On Wed, 2007-02-07 at 14:17 -0500, Tom Lane wrote:
> "Simon Riggs" <[EMAIL PROTECTED]> writes:
> > The basic idea is that when a tuple is UPDATEd we can, in certain
> > circumstances, avoid inserting index tuples for a tuple. Such tuples are
> > marked HEAP_ONLY_TUPLE, but their storage is otherwise identical to
> > other tuples.
> What is VACUUM FULL going to do when it wants to move one of these things?

In addition to others suggested, one option is to rework VACUUM FULL:

Use case for VACUUM FULL is very low these days. It has an appallingly
long execution time. This can be speeded up by dropping and re-creating
indexes, says the manual, but it is still lengthy. It is even faster to
drop the indexes, do a CREATE TABLE AS SELECT * FROM table, drop the old
table and then rebuild the indexes. When moving into the new relation
the space requirement is not double, since we only copy useful
data/space and we also do this using the space the indexes occupied, so
the actual space overhead isn't that high. VACUUM FULL also generates
lots of WAL and ties up lots of memory while it operates - and it uses
memory without any constraint. The CTAS technique doesn't carry across
all of the visible tuple chains, but then to be brutally frank, by the
time VACUUM FULL has actually finished executing, it is very frequently
the oldest transaction anyway, so we needn't really have gone to all the
trouble of moving the tuple chains.

So the main use case for VACUUM FULL is when the space to be freed
inside the table is low enough to make defraging the table quicker than
a CTAS, yet still high enough that we were worried enough to do a VACUUM
FULL. Thats a very narrow use case, and if it exists at all there's a
narrow time window associated with it - only a heavily updated/deleted
table needs vacuuming anyway - that means most often be performing the
VF when we're already into the zone where the CTAS approach is quicker.
VACUUM FULL also forces us to handle various failure cases that leave
half-moved tuples scattered across tables. (Incomplete VACUUM FULLs are
actually fairly common because of its incredibly long run time).

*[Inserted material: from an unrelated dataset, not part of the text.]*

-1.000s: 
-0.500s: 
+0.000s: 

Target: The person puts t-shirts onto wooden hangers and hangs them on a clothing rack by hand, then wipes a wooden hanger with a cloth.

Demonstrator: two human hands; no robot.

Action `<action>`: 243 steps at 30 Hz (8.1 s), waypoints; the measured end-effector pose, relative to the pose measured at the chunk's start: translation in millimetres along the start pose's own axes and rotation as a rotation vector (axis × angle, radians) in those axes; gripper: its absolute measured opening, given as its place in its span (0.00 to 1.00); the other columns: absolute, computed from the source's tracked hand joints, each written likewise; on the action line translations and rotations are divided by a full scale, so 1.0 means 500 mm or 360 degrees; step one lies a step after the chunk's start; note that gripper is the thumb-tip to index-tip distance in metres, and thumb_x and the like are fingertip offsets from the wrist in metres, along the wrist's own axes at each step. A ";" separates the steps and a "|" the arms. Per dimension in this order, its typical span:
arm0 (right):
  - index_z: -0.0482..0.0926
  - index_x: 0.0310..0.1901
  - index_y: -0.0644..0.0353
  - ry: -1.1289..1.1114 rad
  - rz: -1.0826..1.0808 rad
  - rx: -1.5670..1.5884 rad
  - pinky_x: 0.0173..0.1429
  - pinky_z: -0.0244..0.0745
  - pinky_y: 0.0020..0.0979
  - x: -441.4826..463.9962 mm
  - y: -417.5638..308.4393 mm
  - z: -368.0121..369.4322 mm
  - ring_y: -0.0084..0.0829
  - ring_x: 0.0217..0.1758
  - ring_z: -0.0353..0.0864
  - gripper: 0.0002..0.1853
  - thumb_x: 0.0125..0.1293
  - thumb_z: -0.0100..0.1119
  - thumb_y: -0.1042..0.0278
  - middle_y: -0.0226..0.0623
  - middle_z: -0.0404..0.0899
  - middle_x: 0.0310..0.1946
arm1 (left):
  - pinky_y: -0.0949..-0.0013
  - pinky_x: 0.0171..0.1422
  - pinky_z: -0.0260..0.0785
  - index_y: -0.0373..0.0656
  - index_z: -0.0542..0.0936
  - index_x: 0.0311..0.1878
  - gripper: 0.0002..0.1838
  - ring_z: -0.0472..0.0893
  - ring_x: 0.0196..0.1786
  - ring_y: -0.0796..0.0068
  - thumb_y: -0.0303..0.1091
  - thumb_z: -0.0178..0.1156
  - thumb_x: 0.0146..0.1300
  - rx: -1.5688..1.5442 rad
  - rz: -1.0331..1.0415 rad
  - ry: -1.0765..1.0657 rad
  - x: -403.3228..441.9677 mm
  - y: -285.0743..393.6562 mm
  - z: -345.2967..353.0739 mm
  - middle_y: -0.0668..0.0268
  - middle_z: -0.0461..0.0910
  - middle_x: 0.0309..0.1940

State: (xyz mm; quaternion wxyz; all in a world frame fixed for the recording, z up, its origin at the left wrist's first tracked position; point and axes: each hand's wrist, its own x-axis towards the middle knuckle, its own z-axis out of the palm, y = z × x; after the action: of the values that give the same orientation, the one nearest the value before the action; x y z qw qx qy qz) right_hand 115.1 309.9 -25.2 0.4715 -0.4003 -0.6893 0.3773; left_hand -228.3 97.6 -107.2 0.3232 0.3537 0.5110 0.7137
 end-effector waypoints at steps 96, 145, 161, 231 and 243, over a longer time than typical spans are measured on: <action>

So the radical suggestion is to continue to support the VACUUM FULL
command, but using a newly coded technique that is both higher
performance and more robust. We can either make VACUUM FULL wait until
it actually is the oldest transaction, or we can mark the table in some
way so that a lock cannot be obtained upon it by an earlier Xid. We
should be able to compact the files of a large table one physical file
at a time, so the space overhead is only ever MAX_PHYSICAL_FILESIZE and
the space overhead may become a net space gain as the VF continues. This
is of course (almost) identical to the approach already in use for
CLUSTER, so it seems like that should be acceptable. As a result, its
really not that much code and can still be accomplished on time.

Note also that we would not have to drop and re-add Foreign Keys, since
nothing can have changed while we have the table locked.

Doing this also frees up two heap info bits and simplifies many of the
HeapTupleSatisfies code, which could probably use the helping hand.
Tuples moved to the new files would retain their info bit settings as
they are copied across.

So overall, it seems a lot easier to completely replace VF than to fight
through its complexities and failure cases. If we do the above, then
we'll speed up VACUUM FULL and we'll be able to handle HOT tuples

> > CREATE INDEX requires some careful work to allow it to identify and
> > correctly index HEAP_ONLY_TUPLEs that need to become ~HEAP_ONLY_TUPLE as
> > a result of the new index.
> I think you've glossed over the CREATE INDEX problem much too easily.
> The difficulty with that is going to be that de-HOT-ifying a tuple
> is going to require multiple updates that can't possibly be put into
> a single WAL record, and I don't think that WAL replay can clean up
> after an incomplete update (since it can't run user-defined functions
> and hence cannot be expected to compute index entries for itself).
> So I don't think you can do that while preserving crash safety.

No intention to gloss, just wanted to get past first post and onto the
really complex stuff. You're absolutely right that this is where much of
the thinking/work needs to take place.

> > Removing the root tuple will require a VACUUM *FULL*.
> That seems unacceptable ... it won't take too long for your table to
> fill up with stubs, and we don't want to return to the bad old days
> when periodic VACUUM FULL was unavoidable.

Completely agree. I wanted to start right at the very beginning, so
everybody would understand the issues, rather than jump straight in
again with additional complexity.

> ISTM we could fix that by extending the index VACUUM interface to
> include two concepts: aside from "remove these TIDs when you find them",
> there could be "replace these TIDs with those TIDs when you find them".
> This would allow pointer-swinging to one of the child tuples, after
> which the old root could be removed.  This has got the same atomicity
> problem as for CREATE INDEX, because it's the same thing: you're
> de-HOT-ifying the child.  So if you can solve the former, I think you
> can make this work too.

This is looking like the best option out of the many, since it doesn't
have any serious restrictions or penalties. Let's see what Pavan thinks,
since he's been working on this aspect.